▶ _THE TASK_: Every line below that holds the string "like" must be copied.

Recorded data:
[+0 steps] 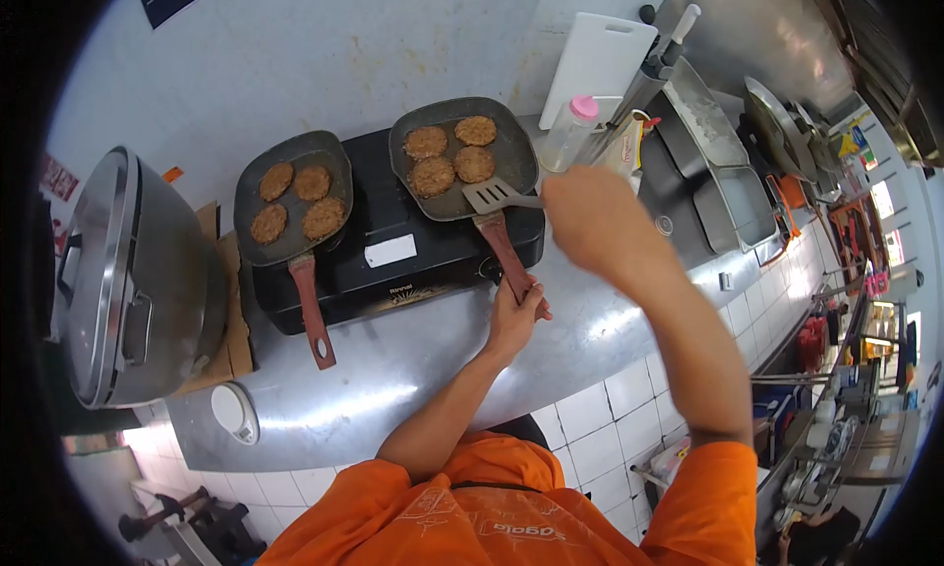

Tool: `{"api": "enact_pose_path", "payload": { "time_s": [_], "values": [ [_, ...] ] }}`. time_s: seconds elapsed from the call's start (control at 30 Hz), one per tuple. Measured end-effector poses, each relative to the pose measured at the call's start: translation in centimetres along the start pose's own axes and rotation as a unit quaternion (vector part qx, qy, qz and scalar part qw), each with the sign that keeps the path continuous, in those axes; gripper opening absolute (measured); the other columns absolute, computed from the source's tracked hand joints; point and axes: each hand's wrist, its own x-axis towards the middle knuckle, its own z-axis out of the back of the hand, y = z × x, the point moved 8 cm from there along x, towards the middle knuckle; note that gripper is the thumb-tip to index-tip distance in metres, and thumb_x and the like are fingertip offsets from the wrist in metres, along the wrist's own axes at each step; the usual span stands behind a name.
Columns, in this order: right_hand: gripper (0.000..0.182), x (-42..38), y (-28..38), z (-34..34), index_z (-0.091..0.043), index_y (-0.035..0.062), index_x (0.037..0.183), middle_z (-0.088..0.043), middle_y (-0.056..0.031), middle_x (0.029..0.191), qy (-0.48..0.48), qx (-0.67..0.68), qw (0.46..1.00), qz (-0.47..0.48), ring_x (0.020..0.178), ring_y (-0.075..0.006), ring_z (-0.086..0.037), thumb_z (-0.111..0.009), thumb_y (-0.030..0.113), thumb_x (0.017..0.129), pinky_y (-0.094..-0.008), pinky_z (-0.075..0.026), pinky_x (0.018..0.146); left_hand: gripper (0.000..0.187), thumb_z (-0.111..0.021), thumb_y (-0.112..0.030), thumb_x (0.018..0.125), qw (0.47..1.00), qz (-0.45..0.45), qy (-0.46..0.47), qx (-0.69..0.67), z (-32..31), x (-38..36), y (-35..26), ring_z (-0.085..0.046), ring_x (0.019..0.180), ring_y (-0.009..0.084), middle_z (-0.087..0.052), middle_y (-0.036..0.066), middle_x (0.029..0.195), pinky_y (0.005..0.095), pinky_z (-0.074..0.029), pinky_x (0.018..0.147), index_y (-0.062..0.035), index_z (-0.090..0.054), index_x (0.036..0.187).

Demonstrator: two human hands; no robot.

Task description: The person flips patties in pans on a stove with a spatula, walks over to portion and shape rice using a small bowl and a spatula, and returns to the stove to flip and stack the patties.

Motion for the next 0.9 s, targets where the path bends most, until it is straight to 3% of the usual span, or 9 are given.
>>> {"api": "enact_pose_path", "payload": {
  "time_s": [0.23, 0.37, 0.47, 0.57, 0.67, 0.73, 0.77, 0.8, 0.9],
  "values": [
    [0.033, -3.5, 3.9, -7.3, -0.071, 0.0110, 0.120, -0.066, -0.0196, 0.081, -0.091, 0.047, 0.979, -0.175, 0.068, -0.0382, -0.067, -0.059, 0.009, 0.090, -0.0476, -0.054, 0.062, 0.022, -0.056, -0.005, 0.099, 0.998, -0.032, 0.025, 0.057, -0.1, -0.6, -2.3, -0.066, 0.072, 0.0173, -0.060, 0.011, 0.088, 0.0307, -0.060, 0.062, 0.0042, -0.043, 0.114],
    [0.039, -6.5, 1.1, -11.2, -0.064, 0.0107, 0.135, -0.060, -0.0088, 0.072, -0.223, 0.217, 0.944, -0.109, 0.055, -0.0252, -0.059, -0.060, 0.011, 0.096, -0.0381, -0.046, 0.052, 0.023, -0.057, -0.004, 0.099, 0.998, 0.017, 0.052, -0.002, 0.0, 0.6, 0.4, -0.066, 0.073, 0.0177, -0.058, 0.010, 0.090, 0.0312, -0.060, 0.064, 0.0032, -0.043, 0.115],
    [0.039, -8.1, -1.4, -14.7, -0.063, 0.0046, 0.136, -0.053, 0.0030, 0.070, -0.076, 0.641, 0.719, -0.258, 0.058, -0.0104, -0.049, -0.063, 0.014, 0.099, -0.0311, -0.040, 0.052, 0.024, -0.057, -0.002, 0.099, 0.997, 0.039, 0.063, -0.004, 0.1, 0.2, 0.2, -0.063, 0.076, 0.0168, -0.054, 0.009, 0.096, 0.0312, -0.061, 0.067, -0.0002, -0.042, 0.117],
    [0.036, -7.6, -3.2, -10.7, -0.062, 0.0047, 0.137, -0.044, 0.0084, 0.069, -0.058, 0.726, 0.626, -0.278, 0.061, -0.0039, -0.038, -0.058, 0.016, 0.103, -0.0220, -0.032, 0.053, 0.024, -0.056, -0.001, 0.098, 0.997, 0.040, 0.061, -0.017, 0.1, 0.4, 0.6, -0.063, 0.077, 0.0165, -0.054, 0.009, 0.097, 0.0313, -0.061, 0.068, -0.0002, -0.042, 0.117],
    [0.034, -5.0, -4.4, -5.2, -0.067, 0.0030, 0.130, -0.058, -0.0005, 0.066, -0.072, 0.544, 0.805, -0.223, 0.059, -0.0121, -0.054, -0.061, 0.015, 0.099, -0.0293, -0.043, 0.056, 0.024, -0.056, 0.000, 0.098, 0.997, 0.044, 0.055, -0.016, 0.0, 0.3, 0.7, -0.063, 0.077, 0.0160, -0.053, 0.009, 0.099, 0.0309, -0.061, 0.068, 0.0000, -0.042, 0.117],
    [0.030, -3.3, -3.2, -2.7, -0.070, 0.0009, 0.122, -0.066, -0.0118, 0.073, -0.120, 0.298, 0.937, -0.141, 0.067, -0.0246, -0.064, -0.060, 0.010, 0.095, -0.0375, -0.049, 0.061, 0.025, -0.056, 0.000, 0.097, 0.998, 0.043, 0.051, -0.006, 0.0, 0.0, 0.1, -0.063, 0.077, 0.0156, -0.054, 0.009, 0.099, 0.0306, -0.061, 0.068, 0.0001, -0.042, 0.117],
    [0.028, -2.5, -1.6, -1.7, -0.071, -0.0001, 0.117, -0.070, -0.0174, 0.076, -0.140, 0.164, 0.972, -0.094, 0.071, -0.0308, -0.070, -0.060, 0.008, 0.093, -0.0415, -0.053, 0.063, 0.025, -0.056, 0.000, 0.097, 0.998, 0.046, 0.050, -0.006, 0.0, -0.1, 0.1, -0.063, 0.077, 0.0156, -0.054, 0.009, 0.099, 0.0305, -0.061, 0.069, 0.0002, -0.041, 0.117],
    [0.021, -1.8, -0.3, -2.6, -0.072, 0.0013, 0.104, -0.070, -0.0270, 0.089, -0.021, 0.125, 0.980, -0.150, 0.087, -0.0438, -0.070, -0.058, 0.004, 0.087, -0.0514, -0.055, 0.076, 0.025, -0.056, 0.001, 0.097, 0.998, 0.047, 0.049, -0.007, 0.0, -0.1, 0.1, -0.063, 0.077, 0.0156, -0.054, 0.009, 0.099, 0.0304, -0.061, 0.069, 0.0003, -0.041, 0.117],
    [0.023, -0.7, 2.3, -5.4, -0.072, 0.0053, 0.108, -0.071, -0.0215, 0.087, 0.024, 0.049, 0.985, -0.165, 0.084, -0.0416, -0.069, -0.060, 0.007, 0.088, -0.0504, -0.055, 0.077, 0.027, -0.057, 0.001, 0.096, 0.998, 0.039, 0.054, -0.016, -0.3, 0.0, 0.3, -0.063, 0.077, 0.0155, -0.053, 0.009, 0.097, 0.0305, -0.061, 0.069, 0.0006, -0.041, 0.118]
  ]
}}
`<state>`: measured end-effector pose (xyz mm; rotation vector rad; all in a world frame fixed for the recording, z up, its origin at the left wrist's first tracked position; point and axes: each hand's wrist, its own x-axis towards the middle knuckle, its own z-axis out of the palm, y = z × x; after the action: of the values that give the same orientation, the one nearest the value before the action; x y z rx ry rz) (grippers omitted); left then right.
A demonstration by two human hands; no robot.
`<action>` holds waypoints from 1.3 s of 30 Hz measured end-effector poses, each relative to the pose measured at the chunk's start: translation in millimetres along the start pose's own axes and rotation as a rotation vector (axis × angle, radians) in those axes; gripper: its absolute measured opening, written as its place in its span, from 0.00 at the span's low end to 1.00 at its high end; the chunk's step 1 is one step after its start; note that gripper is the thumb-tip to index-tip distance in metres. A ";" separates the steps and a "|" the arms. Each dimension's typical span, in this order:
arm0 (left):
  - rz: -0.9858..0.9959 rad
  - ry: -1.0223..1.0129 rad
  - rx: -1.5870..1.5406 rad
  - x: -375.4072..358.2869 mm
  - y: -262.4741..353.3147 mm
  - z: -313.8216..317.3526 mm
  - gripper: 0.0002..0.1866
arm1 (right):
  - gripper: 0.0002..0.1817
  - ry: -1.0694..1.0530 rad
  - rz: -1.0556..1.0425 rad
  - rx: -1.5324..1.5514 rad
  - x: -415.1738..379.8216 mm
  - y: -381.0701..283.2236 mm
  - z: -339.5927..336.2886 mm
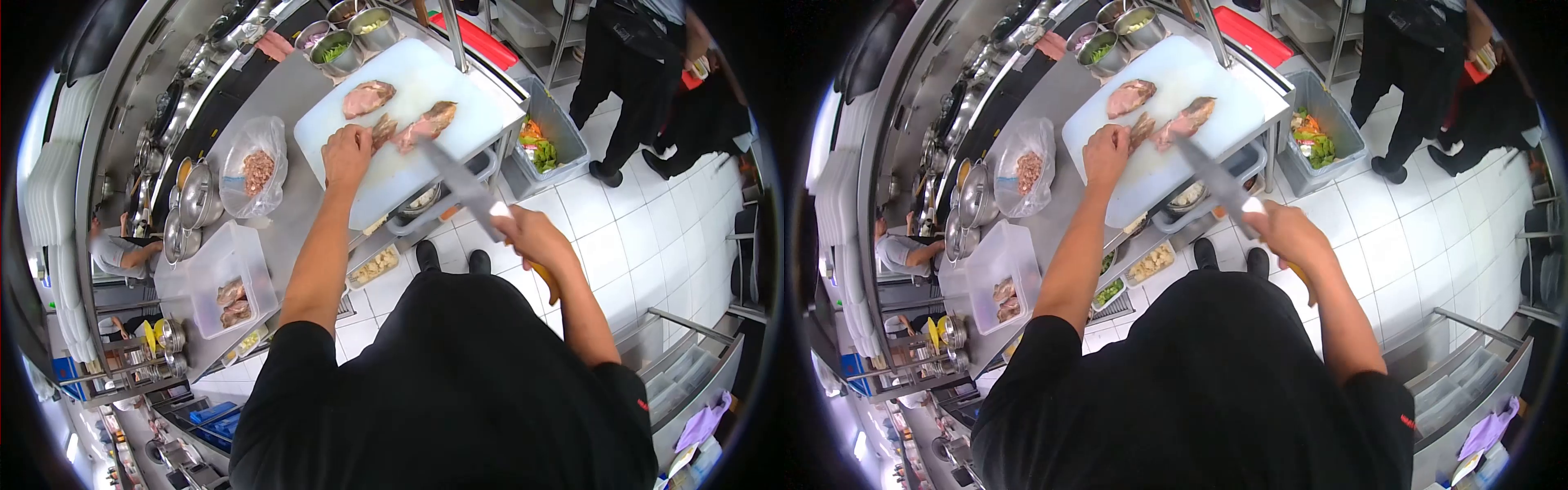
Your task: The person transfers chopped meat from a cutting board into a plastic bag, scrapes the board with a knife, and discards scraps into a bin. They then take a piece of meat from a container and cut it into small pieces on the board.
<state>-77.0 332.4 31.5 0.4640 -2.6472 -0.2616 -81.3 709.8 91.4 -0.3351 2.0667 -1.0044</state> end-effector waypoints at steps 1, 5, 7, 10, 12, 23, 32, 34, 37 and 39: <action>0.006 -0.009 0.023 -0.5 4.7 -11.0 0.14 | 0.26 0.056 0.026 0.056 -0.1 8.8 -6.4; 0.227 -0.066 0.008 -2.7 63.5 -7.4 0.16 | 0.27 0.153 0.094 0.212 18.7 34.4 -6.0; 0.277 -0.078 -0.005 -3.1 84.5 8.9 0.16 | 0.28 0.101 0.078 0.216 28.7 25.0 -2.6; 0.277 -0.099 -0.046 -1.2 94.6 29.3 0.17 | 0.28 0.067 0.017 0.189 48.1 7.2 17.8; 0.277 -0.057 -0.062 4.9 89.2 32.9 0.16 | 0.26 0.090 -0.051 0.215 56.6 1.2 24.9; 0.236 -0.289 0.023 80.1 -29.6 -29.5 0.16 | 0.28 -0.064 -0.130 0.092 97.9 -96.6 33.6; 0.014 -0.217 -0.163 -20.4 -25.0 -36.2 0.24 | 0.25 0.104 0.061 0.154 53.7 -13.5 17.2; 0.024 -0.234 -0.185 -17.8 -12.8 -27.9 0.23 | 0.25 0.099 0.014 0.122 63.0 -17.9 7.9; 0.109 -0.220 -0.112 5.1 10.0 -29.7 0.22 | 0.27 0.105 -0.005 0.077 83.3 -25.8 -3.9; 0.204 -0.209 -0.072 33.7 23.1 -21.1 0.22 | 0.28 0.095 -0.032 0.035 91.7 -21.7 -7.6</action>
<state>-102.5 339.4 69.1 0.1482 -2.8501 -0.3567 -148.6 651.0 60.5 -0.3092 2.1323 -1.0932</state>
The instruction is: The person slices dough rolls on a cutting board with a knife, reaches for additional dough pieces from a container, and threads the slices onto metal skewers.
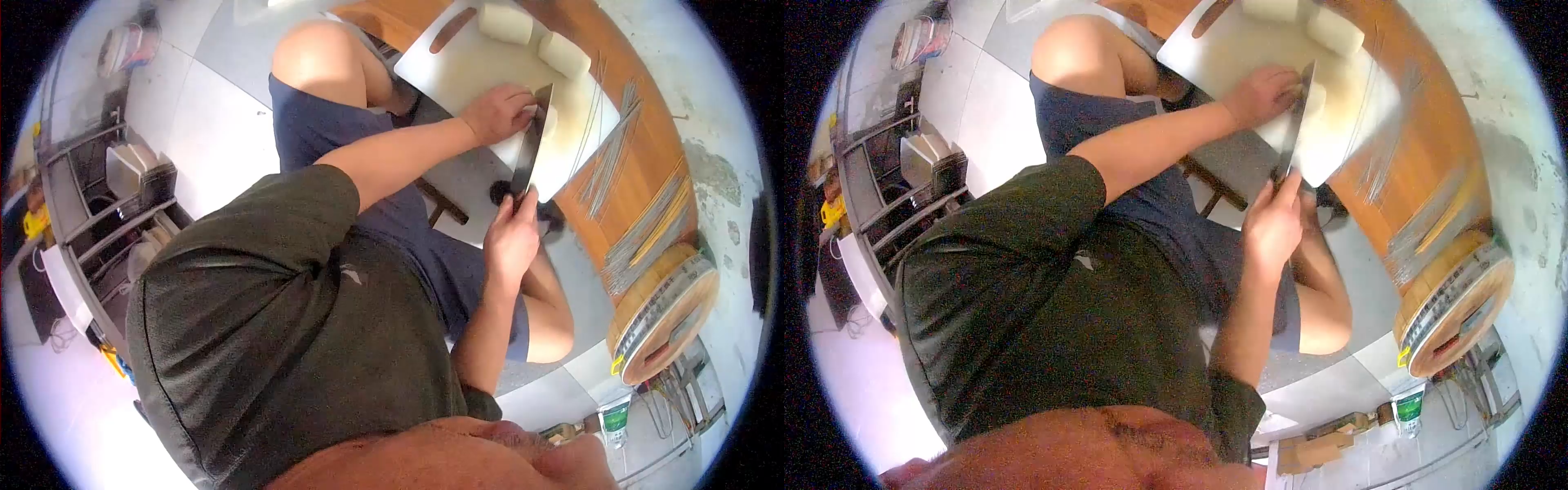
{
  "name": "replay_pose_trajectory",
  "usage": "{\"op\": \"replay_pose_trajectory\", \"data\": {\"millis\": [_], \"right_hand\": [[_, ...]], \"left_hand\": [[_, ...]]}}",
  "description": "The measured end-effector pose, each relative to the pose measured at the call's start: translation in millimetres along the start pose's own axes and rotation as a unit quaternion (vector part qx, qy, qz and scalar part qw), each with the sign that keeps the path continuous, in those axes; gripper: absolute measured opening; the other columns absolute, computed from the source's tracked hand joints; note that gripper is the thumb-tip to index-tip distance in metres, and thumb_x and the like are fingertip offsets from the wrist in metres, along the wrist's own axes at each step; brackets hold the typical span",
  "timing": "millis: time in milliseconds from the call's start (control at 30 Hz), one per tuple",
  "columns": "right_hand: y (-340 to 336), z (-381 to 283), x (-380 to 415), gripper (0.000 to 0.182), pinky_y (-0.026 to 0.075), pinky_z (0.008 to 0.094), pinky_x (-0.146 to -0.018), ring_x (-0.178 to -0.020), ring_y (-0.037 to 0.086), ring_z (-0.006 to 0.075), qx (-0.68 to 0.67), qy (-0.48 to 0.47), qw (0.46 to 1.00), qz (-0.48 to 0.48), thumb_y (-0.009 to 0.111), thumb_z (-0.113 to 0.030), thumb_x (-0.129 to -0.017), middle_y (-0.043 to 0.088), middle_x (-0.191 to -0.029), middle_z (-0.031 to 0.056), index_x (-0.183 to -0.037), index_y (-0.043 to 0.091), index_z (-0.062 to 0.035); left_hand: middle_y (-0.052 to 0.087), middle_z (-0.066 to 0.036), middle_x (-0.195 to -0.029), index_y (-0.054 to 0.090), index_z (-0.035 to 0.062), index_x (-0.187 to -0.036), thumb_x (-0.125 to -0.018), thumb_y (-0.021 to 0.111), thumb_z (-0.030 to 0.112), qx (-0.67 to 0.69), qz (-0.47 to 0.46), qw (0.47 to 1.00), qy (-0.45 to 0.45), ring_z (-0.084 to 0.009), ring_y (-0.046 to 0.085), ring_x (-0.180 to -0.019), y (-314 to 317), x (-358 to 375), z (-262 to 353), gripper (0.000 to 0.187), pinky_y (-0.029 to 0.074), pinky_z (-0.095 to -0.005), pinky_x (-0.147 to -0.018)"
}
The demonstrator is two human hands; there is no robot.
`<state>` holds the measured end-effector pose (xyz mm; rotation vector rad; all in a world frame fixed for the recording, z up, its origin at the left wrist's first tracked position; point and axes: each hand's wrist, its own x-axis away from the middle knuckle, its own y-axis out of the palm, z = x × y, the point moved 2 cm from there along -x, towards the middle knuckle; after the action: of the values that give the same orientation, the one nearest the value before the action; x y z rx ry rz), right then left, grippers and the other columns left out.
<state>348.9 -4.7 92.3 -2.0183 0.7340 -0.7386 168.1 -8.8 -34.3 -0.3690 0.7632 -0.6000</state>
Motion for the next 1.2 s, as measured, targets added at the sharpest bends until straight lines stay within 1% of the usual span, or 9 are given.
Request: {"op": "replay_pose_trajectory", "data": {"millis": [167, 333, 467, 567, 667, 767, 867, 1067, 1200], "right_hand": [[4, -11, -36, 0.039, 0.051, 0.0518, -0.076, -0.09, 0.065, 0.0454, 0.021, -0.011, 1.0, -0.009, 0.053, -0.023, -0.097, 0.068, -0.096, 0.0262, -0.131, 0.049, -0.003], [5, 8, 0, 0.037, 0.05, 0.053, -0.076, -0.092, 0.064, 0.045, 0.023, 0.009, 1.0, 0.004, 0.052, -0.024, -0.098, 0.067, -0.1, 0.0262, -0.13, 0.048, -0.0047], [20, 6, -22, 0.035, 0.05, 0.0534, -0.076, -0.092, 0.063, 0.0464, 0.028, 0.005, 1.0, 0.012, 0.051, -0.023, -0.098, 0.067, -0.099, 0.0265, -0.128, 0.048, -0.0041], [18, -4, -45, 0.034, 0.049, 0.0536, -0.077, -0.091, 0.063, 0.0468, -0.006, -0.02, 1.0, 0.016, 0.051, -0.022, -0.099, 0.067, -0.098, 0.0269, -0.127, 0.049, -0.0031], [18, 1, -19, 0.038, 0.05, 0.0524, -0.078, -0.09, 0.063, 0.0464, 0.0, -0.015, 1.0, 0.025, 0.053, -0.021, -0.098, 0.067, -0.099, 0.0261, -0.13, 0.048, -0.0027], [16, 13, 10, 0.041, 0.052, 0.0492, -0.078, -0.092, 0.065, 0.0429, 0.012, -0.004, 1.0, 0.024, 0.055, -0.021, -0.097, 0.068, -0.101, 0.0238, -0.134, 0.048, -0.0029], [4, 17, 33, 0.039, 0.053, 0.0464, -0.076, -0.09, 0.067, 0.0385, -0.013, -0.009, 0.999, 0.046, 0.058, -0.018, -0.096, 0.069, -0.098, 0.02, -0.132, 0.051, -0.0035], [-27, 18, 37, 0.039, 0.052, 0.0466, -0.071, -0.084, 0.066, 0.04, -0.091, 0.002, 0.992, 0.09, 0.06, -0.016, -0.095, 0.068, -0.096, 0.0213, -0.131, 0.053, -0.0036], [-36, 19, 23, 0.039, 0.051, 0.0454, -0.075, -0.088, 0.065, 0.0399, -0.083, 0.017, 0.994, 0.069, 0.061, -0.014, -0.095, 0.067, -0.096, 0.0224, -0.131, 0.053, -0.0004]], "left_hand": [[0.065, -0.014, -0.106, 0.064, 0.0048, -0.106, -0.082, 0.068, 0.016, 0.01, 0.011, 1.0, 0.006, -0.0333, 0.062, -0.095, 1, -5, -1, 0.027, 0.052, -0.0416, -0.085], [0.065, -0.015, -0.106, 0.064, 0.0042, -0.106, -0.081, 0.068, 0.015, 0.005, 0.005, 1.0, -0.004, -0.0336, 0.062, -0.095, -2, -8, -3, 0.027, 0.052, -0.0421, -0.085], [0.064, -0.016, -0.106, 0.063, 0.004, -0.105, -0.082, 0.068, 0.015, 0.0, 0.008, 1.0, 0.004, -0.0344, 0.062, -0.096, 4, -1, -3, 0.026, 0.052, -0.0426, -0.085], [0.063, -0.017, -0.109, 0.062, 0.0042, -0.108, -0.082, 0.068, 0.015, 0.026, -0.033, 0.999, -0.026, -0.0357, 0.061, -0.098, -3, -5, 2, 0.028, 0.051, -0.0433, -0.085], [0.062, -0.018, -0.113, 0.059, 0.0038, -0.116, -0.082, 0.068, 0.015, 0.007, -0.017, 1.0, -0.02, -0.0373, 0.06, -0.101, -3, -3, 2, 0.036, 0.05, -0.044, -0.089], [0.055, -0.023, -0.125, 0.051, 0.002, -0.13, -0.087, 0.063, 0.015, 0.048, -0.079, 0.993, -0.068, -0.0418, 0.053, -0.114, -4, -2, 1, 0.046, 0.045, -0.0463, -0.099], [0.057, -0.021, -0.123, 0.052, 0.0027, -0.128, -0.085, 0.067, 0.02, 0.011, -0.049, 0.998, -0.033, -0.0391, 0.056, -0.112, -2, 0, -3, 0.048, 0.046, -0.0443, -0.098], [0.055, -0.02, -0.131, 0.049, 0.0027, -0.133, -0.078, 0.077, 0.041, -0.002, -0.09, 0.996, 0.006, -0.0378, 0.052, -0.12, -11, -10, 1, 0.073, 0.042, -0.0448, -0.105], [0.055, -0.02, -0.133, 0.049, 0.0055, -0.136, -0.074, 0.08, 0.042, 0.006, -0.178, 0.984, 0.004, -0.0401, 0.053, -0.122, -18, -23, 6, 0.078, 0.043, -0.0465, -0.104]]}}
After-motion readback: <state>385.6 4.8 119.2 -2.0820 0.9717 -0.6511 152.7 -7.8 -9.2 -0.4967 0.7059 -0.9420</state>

▶ _TASK RESPONSE_:
Tool: `{"api": "enact_pose_path", "payload": { "time_s": [_], "values": [ [_, ...] ] }}`. time_s: seconds elapsed from the call's start (control at 30 Hz), one per tuple. Measured end-effector poses, each relative to the pose measured at the call's start: translation in centimetres along the start pose's own axes and rotation as a unit quaternion (vector part qx, qy, qz and scalar part qw), each with the sign that keeps the path continuous, in those axes; gripper opening absolute (measured); the other columns absolute, computed from the source's tracked hand joints; point and axes: each hand's wrist, its own x-axis towards the middle knuckle, its own z-axis out of the back of the hand, y = z × x, the point moved 8 cm from there along x, towards the middle knuckle; note that gripper is the thumb-tip to index-tip distance in metres, and thumb_x and the like are fingertip offsets from the wrist in metres, along the wrist's own axes at each step; the usual span stands behind a name.
  "description": "The measured end-effector pose, each relative to the pose measured at the call's start: translation in millimetres along the start pose's own axes and rotation as a unit quaternion (vector part qx, qy, qz and scalar part qw), each with the sign that keeps the path continuous, in those axes; gripper: absolute measured opening; the other columns absolute, computed from the source's tracked hand joints; note that gripper is the thumb-tip to index-tip distance in metres, and thumb_x and the like are fingertip offsets from the wrist in metres, along the wrist's own axes at each step; brackets hold the typical span",

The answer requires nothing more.